Немцы снова продвинулись на несколько метров вперед между Тиомоном и Сувилем; французы, однако, продолжают держаться. Теперь немецкая артиллерия бьет по их позициям, а французы в свою очередь — по немецкой артиллерии, чтобы дать передышку своей пехоте. Таковы встречные расчеты фронтов — и Кристоф Кройзинг часто думает о том, что конец всему этому ужасу настанет только тогда, когда последние французы и последние немцы, ковыляя на костылях, вылезут из окопов и начнут резать друг друга ножами, рвать зубами или когтями. Потому что мир сошел с ума: только вакханалией безумия можно объяснить это топтание на месте среди потоков крови, клочьев мяса, хрустящих костей. Когда-то детям в школах внушали, что человек есть существо разумное.

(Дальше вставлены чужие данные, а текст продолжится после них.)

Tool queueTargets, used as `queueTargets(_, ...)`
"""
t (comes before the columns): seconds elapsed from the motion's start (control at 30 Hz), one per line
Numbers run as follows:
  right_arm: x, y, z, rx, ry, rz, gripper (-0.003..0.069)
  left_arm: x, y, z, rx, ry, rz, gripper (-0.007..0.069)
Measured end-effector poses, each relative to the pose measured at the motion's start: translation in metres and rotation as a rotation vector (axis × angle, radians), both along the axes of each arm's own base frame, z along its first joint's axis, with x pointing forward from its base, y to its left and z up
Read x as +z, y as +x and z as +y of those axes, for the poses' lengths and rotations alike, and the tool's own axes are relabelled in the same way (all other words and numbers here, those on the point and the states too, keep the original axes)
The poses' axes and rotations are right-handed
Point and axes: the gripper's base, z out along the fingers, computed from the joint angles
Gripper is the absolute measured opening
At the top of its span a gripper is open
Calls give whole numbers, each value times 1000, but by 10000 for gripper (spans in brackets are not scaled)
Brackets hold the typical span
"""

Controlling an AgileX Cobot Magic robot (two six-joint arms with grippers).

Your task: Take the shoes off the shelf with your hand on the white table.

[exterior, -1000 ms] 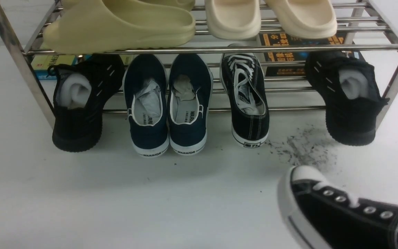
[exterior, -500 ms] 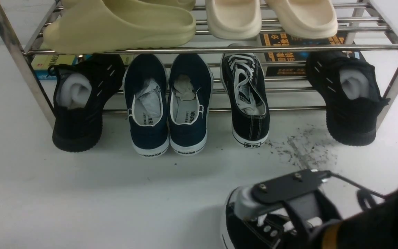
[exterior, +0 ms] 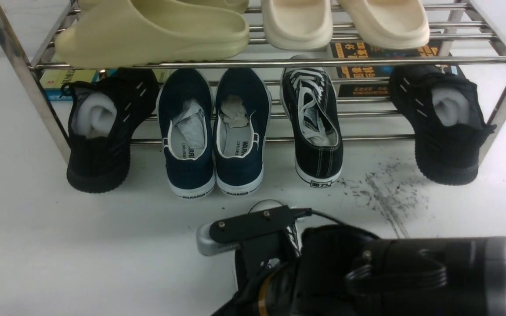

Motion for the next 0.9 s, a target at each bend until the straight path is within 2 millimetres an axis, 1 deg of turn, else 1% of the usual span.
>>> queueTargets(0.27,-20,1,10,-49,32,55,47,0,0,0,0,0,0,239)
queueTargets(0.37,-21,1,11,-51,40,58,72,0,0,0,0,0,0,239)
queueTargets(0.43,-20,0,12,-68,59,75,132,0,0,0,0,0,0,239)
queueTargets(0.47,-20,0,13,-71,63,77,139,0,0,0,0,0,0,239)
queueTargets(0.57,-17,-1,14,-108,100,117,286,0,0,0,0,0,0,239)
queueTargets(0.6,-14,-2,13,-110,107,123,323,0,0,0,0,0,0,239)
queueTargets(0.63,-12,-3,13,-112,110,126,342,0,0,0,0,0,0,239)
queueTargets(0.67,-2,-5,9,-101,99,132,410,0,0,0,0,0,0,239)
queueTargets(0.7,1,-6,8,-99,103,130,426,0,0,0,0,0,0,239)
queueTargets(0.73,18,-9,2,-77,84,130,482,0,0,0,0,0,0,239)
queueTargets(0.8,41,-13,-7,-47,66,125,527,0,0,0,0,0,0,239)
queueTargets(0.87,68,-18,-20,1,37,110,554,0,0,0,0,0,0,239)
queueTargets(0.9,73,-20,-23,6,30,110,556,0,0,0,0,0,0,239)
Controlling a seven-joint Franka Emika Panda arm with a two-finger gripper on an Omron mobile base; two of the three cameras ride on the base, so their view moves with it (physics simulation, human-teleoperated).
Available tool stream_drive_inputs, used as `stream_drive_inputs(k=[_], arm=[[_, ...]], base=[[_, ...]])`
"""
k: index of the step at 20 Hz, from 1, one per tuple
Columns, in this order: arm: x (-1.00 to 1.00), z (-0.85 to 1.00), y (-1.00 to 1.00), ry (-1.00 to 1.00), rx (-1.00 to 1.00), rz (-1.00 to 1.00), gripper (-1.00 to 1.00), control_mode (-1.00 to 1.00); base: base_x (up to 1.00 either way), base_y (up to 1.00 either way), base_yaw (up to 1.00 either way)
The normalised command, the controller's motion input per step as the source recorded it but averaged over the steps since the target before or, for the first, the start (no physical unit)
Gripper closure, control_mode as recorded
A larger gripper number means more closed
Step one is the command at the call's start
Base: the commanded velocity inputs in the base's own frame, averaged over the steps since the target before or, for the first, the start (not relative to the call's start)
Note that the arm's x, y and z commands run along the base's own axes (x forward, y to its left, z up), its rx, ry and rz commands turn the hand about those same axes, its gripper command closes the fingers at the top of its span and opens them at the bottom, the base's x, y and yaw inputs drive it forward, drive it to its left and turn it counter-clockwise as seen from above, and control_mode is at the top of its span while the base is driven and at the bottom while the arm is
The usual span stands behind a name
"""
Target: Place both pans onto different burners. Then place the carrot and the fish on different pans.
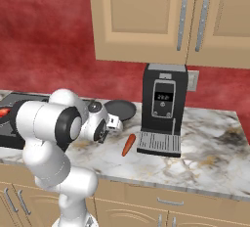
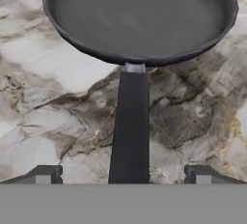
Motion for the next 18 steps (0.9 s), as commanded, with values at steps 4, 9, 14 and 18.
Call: stream_drive_inputs(k=[4, 9, 14, 18], arm=[[0.21, -0.19, 0.01, 0.00, 0.00, 0.00, 1.00, -1.00], [0.07, -0.13, 0.00, 0.00, 0.00, 0.00, 1.00, -1.00], [0.00, -0.02, 0.00, -0.01, 0.00, 0.00, 1.00, -1.00], [0.00, 0.07, 0.00, 0.00, 0.01, 0.02, 1.00, -1.00]], base=[[0.00, 0.00, 0.00], [0.00, 0.00, 0.00], [0.00, 0.00, 0.00], [0.00, 0.00, 0.00]])
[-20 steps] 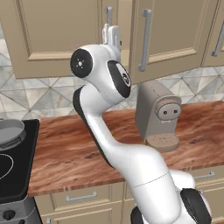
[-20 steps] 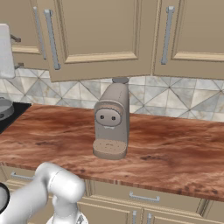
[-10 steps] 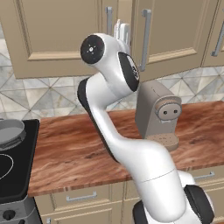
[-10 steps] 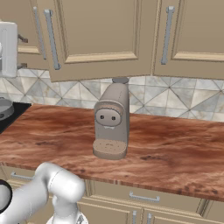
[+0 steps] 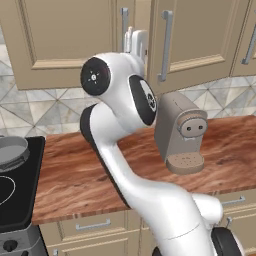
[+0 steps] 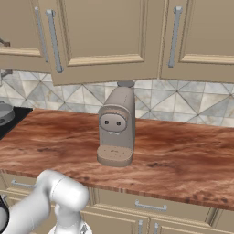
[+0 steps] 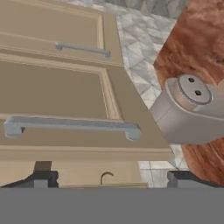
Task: Open the cabinet and move the ladle to the pot. Then close the cabinet.
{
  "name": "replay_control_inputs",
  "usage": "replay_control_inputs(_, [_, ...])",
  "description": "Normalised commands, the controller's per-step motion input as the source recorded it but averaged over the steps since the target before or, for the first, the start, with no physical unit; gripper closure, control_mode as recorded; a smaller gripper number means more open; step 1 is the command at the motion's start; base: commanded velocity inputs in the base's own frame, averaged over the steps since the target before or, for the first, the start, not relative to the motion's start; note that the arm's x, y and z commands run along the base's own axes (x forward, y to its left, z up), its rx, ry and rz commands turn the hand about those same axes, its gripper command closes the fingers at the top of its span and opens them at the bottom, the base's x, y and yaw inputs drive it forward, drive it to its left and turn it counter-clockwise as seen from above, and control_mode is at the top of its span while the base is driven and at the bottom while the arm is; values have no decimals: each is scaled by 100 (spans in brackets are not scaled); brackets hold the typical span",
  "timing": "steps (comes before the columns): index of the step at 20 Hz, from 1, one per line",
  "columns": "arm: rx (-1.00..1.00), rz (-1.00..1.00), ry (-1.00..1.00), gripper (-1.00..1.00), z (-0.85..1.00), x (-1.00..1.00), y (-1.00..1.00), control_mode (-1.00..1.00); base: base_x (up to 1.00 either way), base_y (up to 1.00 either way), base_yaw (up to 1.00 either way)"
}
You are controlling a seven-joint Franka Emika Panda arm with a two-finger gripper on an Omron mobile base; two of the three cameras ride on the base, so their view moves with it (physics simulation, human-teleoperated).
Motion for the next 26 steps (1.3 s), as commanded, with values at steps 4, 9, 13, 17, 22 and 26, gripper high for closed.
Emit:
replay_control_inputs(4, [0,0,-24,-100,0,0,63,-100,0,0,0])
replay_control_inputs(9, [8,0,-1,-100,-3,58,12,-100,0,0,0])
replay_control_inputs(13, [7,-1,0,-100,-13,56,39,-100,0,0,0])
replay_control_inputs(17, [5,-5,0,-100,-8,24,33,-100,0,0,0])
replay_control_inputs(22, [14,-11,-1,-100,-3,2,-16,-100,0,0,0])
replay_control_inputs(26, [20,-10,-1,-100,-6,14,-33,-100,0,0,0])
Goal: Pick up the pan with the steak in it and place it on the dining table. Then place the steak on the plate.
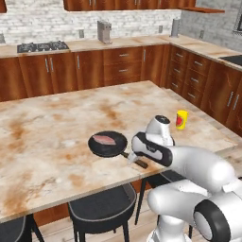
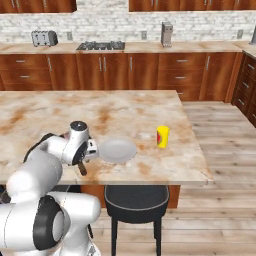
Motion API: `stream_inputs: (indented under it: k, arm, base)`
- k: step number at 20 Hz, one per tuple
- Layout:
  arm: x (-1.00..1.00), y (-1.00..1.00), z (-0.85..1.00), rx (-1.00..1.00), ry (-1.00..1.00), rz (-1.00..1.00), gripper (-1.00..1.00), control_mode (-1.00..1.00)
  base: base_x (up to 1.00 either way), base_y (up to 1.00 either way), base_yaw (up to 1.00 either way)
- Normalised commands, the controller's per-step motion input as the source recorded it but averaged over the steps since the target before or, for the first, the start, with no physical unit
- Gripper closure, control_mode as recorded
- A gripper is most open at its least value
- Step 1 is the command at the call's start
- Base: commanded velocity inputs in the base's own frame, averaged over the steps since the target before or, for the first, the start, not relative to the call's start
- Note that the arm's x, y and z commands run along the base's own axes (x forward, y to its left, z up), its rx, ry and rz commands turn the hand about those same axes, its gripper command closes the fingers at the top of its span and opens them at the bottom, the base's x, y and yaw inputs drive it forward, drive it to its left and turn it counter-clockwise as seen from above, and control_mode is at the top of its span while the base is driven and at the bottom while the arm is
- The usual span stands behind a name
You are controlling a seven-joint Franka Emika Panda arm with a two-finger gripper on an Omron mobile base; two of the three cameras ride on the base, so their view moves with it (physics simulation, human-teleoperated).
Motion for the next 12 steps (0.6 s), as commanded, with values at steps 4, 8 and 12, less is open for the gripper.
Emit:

Теперь эту истину можно со спокойной совестью похоронить, как наглую ложь, а заодно и тех бородатых господ, которые имели нахальство вдалбливать в головы школьниками «Люби ближнего, как самого себя», «Бог — это любовь», «Нравственный закон внутри нас, и звездное небо над нами», «Сладко и почетно умирать за отечество», «Право и закон — столпы государства», «Слава в вышних богу, на земле мир, и в человецех благоволение». Разве он, (Кройзинг, не был всегда проникнут благоволением? И все-таки он торчит здесь.